▶ What the task requires:
In the data below, find the line containing "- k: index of", then set down that line and every later line up to and including the line containing "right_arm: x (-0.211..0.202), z", exactly.
(Supplied material begins)
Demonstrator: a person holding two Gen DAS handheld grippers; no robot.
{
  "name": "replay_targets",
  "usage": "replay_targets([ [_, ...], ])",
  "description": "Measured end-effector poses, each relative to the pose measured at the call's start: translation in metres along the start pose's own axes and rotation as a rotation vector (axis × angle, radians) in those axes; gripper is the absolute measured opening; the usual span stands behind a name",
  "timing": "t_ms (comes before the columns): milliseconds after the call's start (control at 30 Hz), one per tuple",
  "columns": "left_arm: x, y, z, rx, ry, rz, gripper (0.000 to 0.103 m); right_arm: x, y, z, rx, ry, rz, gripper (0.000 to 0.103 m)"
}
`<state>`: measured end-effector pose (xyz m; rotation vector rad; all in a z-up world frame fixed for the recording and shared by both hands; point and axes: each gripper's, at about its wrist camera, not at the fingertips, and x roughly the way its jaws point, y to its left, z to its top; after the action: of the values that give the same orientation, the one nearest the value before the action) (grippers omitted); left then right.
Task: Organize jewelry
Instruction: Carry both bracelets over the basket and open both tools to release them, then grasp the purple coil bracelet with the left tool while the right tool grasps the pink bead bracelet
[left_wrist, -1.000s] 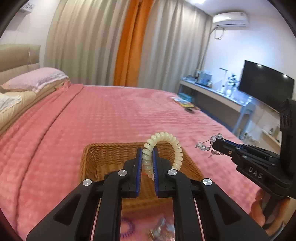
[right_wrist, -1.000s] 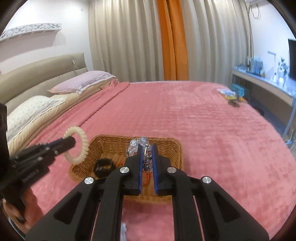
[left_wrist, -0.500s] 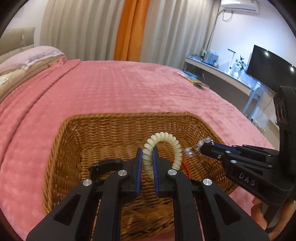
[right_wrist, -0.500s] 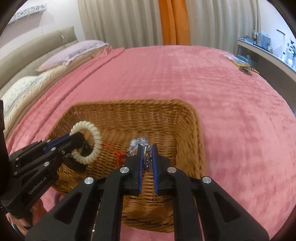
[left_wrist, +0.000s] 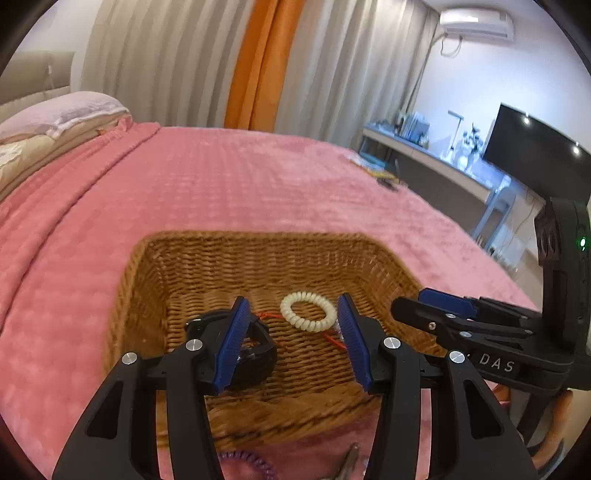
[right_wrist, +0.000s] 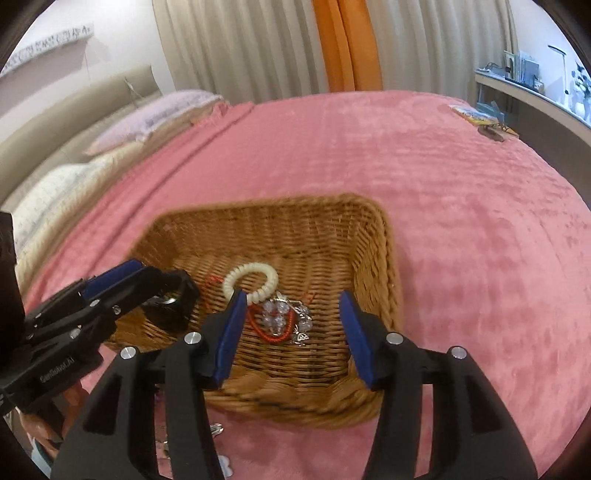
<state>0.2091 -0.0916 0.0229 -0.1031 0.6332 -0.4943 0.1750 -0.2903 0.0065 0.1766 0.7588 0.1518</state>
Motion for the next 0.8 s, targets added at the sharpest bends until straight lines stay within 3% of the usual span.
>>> replay_targets([
  [233,-0.056,0.010,-0.010,-0.066,-0.071,-0.038,0.047,-0.042,0.008,-0.014,-0.007,-0.071,-0.035,0.049],
  [467,-0.088,0.017,-0.032,-0.077,-0.041,0.007,0.047,-0.083,0.021,-0.047,-0.046,-0.088,-0.065,0.049],
  [600,-0.092,0.030,-0.053,-0.117,-0.008,0.061,0.053,-0.096,0.022,-0.082,-0.074,-0.054,-0.097,0.049],
  [800,-0.076,0.053,-0.082,-0.185,0.070,0.102,0.053,-0.087,0.012,-0.134,-0.050,0.046,-0.129,0.049],
])
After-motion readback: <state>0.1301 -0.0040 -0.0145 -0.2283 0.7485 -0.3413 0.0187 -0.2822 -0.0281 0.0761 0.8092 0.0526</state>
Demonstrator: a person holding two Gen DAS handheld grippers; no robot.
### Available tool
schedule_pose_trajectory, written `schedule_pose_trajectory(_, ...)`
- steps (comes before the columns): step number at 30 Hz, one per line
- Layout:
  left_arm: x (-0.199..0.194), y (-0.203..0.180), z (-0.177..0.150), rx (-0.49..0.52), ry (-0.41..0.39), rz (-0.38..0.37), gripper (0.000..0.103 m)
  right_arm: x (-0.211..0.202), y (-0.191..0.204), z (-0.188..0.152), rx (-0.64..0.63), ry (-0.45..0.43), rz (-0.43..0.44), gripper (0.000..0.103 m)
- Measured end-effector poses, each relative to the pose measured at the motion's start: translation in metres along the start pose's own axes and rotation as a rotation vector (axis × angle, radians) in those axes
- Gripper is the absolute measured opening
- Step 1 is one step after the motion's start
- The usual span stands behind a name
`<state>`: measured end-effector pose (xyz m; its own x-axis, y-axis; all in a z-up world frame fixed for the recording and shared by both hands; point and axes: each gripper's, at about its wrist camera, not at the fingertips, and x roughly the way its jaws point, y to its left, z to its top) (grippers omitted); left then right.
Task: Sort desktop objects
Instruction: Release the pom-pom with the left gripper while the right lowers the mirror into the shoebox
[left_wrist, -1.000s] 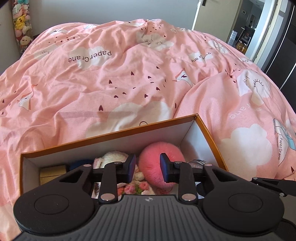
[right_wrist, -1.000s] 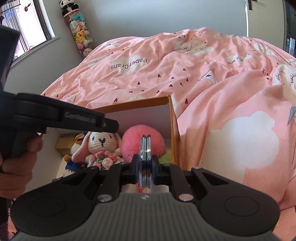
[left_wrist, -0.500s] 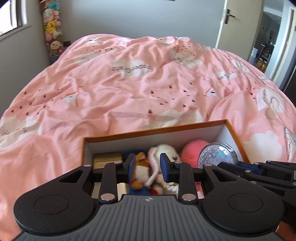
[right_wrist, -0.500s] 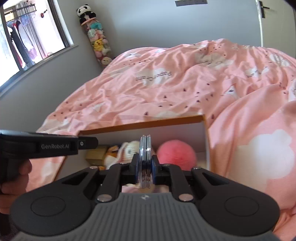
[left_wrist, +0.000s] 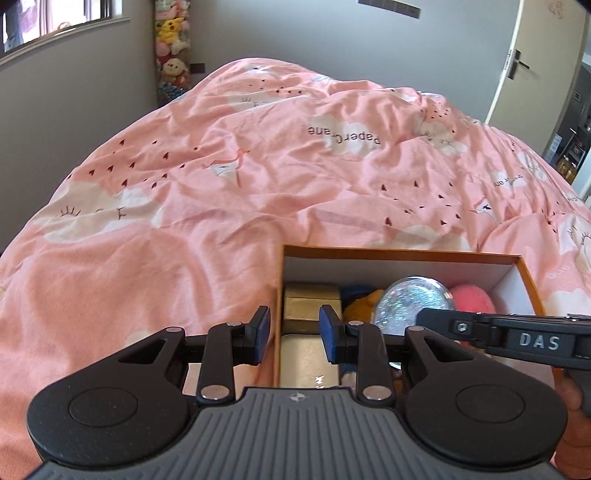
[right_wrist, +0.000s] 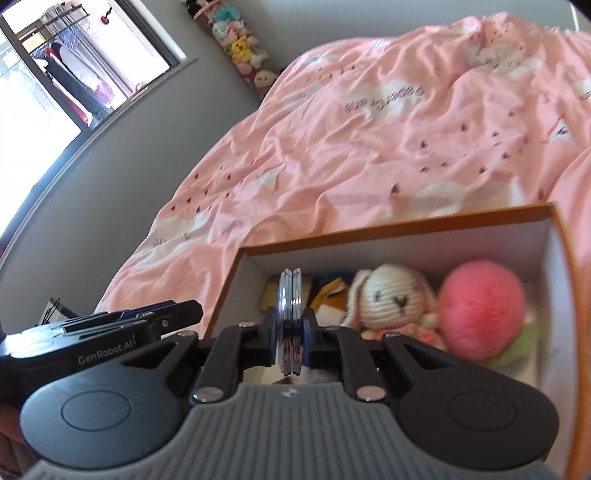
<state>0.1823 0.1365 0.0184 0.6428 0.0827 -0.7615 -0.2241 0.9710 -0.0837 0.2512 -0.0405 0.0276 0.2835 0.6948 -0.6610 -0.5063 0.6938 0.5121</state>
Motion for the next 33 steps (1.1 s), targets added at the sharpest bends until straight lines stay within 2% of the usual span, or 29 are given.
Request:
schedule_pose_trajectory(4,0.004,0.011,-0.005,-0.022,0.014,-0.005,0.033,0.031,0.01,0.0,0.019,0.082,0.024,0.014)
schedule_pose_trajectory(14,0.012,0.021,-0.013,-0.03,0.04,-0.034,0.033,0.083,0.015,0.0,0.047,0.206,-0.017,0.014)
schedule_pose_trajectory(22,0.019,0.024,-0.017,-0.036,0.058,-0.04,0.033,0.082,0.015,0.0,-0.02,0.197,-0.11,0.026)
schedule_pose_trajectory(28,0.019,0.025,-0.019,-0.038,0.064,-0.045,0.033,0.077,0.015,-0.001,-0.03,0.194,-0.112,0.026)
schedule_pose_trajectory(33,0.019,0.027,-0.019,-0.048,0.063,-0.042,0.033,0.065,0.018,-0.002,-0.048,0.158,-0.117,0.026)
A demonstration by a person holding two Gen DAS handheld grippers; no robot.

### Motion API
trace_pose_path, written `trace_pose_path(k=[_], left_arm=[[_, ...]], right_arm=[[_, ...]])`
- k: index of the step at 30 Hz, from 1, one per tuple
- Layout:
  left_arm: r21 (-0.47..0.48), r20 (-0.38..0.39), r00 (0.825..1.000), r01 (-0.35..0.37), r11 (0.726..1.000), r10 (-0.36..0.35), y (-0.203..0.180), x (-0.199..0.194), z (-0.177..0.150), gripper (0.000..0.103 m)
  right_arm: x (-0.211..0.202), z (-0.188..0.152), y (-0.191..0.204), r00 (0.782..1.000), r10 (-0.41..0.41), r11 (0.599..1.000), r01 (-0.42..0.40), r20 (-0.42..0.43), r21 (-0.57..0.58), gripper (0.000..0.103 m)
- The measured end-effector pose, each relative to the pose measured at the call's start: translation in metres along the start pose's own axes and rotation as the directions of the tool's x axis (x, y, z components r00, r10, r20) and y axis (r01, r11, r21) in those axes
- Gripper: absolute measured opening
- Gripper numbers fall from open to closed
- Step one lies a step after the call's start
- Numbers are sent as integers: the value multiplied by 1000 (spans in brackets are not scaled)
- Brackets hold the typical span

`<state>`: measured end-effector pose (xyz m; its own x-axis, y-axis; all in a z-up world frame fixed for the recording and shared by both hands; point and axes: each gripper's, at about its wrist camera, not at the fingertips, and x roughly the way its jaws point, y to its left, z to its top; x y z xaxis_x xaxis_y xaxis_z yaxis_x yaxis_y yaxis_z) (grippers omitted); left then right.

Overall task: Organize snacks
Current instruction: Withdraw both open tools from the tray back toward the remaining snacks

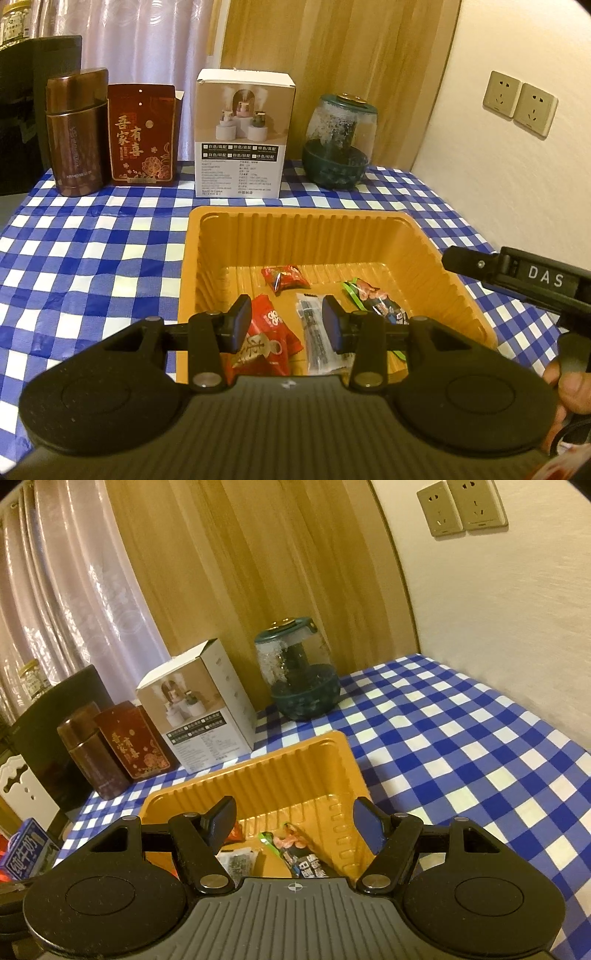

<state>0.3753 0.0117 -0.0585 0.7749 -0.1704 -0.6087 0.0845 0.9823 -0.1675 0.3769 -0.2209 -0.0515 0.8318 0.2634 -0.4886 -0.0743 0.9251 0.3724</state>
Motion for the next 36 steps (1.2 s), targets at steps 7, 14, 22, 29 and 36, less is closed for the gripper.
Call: trace_pose_path(k=[7, 14, 22, 29, 36], left_arm=[[21, 11, 1000, -1, 1000, 1, -7, -15, -9, 38], [31, 2, 1000, 8, 999, -8, -11, -42, -28, 38], [35, 0, 1000, 9, 999, -9, -15, -75, -53, 42], [49, -4, 1000, 25, 998, -25, -23, -100, -79, 45], [60, -43, 999, 24, 998, -22, -32, -113, -108, 53]], right_arm=[[-19, -7, -5, 1000, -19, 999, 19, 3, -34, 70], [-49, -19, -19, 1000, -28, 999, 28, -6, -36, 70], [-91, -38, -35, 999, -38, 998, 37, -15, -51, 70], [-123, -73, -48, 996, -64, 996, 60, -60, -65, 70], [-143, -113, -47, 992, -60, 995, 51, -113, -84, 70]])
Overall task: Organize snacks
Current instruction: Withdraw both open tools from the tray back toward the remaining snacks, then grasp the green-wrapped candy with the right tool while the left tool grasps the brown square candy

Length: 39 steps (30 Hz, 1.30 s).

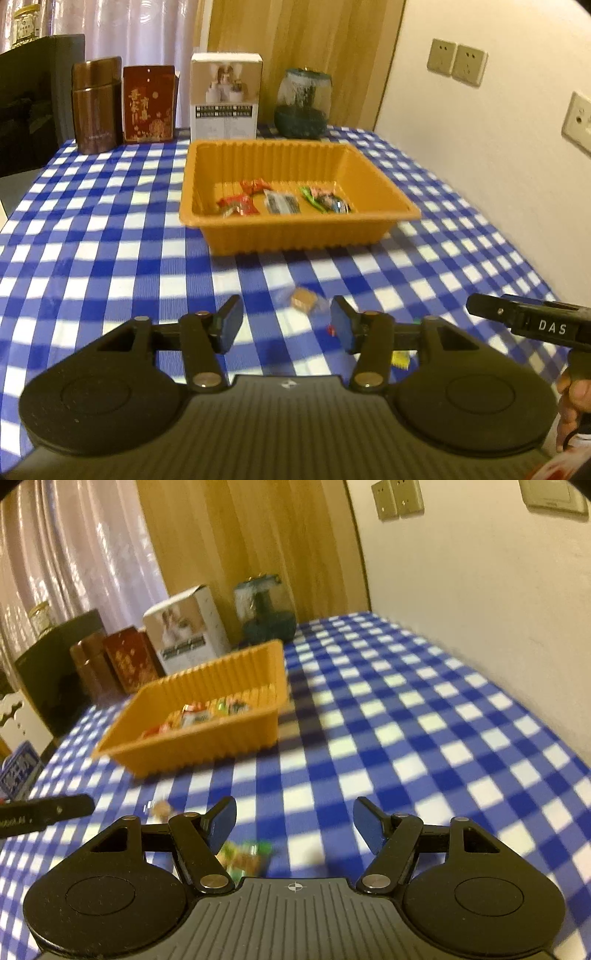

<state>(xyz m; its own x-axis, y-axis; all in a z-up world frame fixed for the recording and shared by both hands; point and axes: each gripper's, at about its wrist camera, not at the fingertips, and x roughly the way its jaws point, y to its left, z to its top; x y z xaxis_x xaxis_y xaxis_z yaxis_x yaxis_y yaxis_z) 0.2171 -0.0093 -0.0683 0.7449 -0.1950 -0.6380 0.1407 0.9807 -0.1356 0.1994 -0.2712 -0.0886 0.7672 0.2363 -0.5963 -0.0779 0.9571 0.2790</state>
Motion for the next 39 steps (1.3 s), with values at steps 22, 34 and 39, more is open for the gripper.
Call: trace_pose_path(k=[22, 34, 39], left_arm=[[-23, -54, 999, 6, 1000, -8, -2, 18, -16, 62], [80, -78, 995, 62, 995, -56, -19, 29, -18, 63], [113, -86, 996, 40, 993, -31, -19, 44, -14, 63]], right_arm=[[43, -19, 35, 993, 6, 996, -17, -119, -92, 31], [42, -19, 36, 993, -15, 994, 3, -114, -106, 23], [37, -14, 29, 995, -18, 998, 12, -99, -62, 23]])
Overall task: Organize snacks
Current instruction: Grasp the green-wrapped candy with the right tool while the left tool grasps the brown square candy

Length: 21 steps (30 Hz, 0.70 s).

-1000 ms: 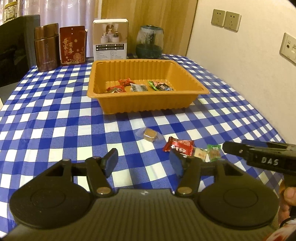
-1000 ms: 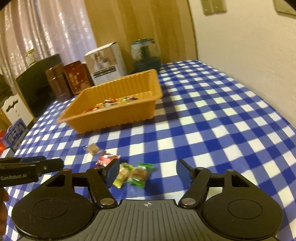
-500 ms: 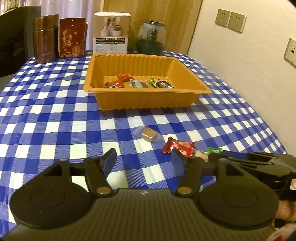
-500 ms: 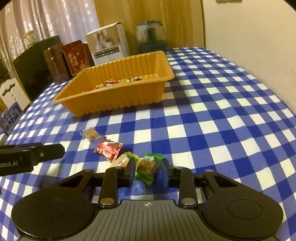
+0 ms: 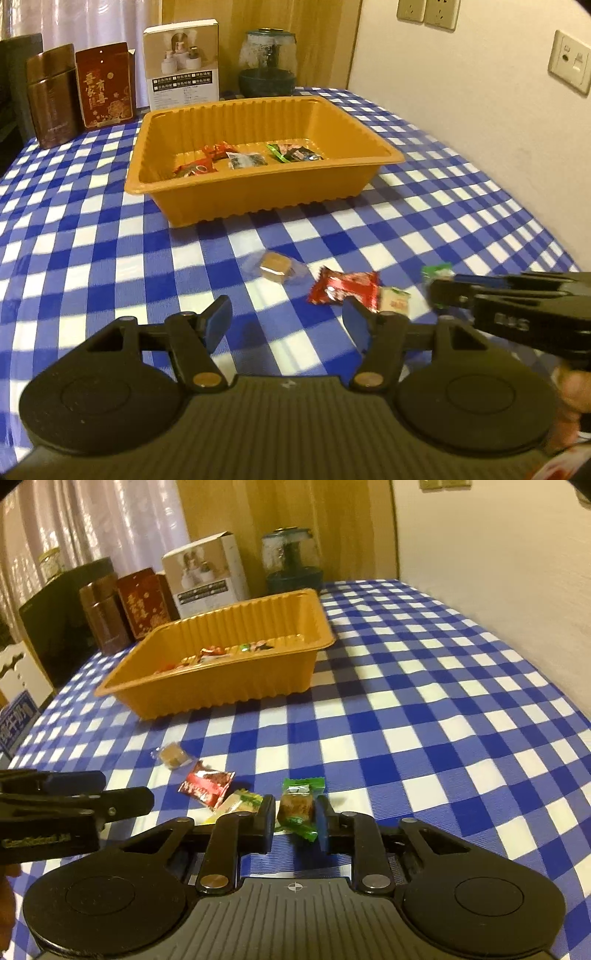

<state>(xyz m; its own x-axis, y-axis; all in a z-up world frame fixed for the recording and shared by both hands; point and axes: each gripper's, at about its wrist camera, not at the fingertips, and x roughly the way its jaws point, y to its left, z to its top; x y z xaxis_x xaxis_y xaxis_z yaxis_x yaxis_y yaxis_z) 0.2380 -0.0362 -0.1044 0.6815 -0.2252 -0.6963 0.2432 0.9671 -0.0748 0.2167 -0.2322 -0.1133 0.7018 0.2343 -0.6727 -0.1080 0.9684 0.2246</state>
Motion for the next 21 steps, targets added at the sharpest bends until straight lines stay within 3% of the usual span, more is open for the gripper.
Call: trace_pose_path(k=[7, 15, 21], left_arm=[[47, 0, 1000, -13, 999, 13, 8, 23, 12, 63], [147, -27, 999, 34, 989, -31, 13, 49, 18, 63], [146, -27, 996, 84, 986, -81, 18, 60, 20, 61]], right_arm=[[-1, 2, -6, 1000, -3, 1000, 3, 6, 31, 23], [0, 5, -12, 1000, 2, 998, -2, 9, 66, 23], [4, 6, -14, 1000, 10, 997, -10, 0, 83, 23]])
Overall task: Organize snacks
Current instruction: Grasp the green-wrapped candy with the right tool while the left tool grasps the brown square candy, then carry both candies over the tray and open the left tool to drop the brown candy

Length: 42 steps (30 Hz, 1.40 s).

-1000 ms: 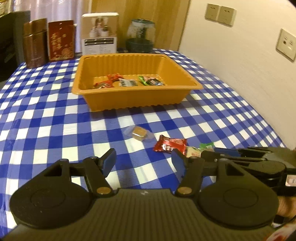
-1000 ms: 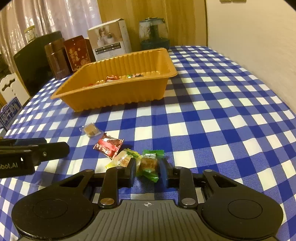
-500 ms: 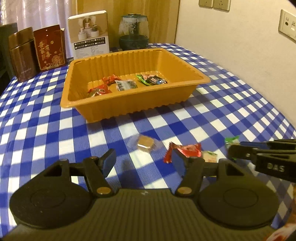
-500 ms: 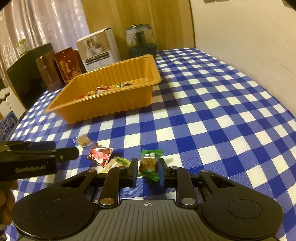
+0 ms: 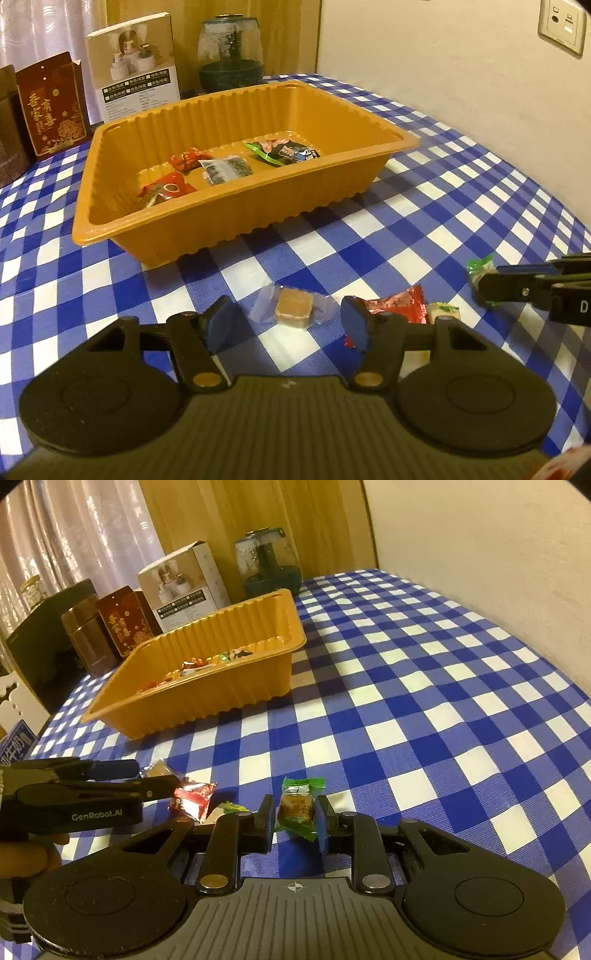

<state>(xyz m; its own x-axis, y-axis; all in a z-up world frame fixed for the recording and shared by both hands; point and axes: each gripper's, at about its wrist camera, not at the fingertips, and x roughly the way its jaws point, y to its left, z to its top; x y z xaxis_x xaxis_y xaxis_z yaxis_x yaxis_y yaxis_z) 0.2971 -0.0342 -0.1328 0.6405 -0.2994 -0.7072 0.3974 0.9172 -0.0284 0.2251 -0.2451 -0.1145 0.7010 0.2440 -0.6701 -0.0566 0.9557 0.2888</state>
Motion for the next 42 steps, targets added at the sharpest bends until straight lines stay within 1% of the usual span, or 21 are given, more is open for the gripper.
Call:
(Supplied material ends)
▶ Your response:
- k: index of the step at 30 Hz, from 1, one per tuple
- Layout:
  left_arm: r21 (-0.47..0.48), r20 (-0.38..0.39), r00 (0.825..1.000), r01 (-0.35..0.37), r11 (0.726..1.000), r10 (-0.36..0.35), y (-0.203..0.180), x (-0.199..0.194), z (-0.177..0.150), gripper (0.000..0.103 m)
  right_arm: x (-0.211..0.202), z (-0.188..0.152), y (-0.191..0.204), r00 (0.782..1.000), r10 (-0.41..0.41), r11 (0.599..1.000), r01 (-0.42..0.40), r20 (-0.42..0.43), r21 (-0.57..0.58), gripper (0.000..0.103 m)

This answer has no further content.